Une première raison d’être des métadonnées pour la musique est l’identification des œuvres et de tous ceux qui ont contribué à sa création et à sa production. Mais, elles concernent aussi les biographies, les photos… Elles peuvent également décrire le titre lui-même (son genre musical, son rythme, sa couleur, son style…), voire sa disponibilité commerciale, sa date de sortie, organiser des liens vers les dates de concert de l’interprète, les objets de merchandising…
Ainsi, certaines métadonnées permettent d’identifier, d’autres de qualifier, d’autres d’aller plus loin. Certaines sont immuables (les identifiants), d’autres peuvent évoluer dans le temps ou dans l’espace (comme les dates de concert). Certaines sont objectives, d’autres pas (comme le genre musical). Certaines sont libres de droits (nom de l’interprète), d’autres sont liées à des droits (photo de la pochette, biographie de l’artiste…). Certaines sont stratégiques ou commerciales (à qui appartiennent les droits ? quel est le tarif ?…).
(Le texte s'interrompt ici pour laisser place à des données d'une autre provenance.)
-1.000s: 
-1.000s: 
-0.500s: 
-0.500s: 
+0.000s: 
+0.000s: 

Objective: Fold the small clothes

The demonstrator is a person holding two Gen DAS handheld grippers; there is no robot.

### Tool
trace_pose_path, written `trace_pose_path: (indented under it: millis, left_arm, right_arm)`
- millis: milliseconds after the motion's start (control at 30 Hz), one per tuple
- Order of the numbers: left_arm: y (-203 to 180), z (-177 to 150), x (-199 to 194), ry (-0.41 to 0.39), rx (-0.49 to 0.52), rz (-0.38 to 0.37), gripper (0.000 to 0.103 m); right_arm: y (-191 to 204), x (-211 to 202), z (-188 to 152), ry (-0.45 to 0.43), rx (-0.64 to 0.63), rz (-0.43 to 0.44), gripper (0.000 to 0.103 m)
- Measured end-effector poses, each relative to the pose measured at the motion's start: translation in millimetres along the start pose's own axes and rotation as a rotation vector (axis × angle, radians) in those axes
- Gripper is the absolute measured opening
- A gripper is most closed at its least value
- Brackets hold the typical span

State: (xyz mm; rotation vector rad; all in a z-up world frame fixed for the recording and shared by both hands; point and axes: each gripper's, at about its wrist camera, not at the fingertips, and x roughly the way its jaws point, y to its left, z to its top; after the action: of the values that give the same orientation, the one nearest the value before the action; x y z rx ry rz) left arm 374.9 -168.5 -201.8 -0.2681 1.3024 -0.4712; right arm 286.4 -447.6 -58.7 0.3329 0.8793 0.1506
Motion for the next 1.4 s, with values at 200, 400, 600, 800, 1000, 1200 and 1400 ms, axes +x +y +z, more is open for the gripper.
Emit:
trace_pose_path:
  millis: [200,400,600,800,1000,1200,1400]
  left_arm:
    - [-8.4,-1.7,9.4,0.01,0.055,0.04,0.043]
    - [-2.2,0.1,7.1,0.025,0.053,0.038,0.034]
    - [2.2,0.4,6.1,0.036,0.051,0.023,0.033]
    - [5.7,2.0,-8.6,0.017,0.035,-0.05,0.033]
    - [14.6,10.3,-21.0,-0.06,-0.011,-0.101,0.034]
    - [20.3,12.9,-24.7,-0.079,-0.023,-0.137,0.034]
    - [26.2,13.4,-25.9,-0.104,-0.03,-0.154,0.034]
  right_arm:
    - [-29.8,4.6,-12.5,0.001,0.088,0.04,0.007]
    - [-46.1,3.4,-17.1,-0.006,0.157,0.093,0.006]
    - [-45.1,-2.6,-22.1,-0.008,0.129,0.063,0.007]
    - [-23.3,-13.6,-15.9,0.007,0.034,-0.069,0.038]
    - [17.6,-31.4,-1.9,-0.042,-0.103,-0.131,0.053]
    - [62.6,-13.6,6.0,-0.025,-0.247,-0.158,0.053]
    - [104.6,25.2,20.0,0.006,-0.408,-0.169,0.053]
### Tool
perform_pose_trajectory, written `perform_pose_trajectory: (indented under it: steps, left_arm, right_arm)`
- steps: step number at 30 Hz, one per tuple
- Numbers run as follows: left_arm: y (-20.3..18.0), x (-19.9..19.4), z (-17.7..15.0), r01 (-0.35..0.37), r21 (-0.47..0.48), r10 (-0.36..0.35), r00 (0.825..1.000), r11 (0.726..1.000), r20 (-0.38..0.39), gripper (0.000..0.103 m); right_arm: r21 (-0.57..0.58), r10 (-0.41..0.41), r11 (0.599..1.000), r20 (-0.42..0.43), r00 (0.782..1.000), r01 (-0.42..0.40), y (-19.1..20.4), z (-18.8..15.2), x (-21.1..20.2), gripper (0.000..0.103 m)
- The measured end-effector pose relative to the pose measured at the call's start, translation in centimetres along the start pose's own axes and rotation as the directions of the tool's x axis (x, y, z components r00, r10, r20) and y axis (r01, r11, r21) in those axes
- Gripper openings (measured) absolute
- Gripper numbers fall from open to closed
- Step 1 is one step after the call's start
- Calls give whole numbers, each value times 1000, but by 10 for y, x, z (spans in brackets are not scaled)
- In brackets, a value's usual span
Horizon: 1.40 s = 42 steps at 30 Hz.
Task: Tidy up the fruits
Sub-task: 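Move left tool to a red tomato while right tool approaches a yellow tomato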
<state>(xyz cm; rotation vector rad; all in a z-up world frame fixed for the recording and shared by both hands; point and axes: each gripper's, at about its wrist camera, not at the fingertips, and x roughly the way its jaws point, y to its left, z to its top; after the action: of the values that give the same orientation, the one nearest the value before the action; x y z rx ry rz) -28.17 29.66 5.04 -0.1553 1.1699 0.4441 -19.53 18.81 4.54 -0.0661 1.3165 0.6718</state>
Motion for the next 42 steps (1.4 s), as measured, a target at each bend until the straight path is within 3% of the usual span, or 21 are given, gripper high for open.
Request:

Au-delà de l’émotion, l’information. Souvent elle existe, mais elle est fragmentée, dispersée sur différentes bases de données, sites Internet, plateformes en ligne… et encodée dans différents formats. Autant les métadonnées sont importantes, autant l’enjeu de leur interopérabilité devient encore plus crucial, alors que la musique circule sur tous types d’appareils.

Certes, la musique n’a pas besoin de métadonnées pour nous émouvoir. Pas besoin d’un “code ISRC” [voir encadré] pour danser ! Mais sans lui, comment reconnaître le titre ?
Pour pouvoir renseigner la musique, il est nécessaire d’identifier, de tracer. Il s’agit de rémunérer les ayants droit bien sûr, mais aussi d’améliorer l’expérience musicale de l’auditeur, de donner du contexte à ce qui n’est pas qu’un simple fichier son, de connecter des services pour enrichir le contenu, pour mieux monétiser… Les enjeux sont nombreux et concernent des acteurs très divers.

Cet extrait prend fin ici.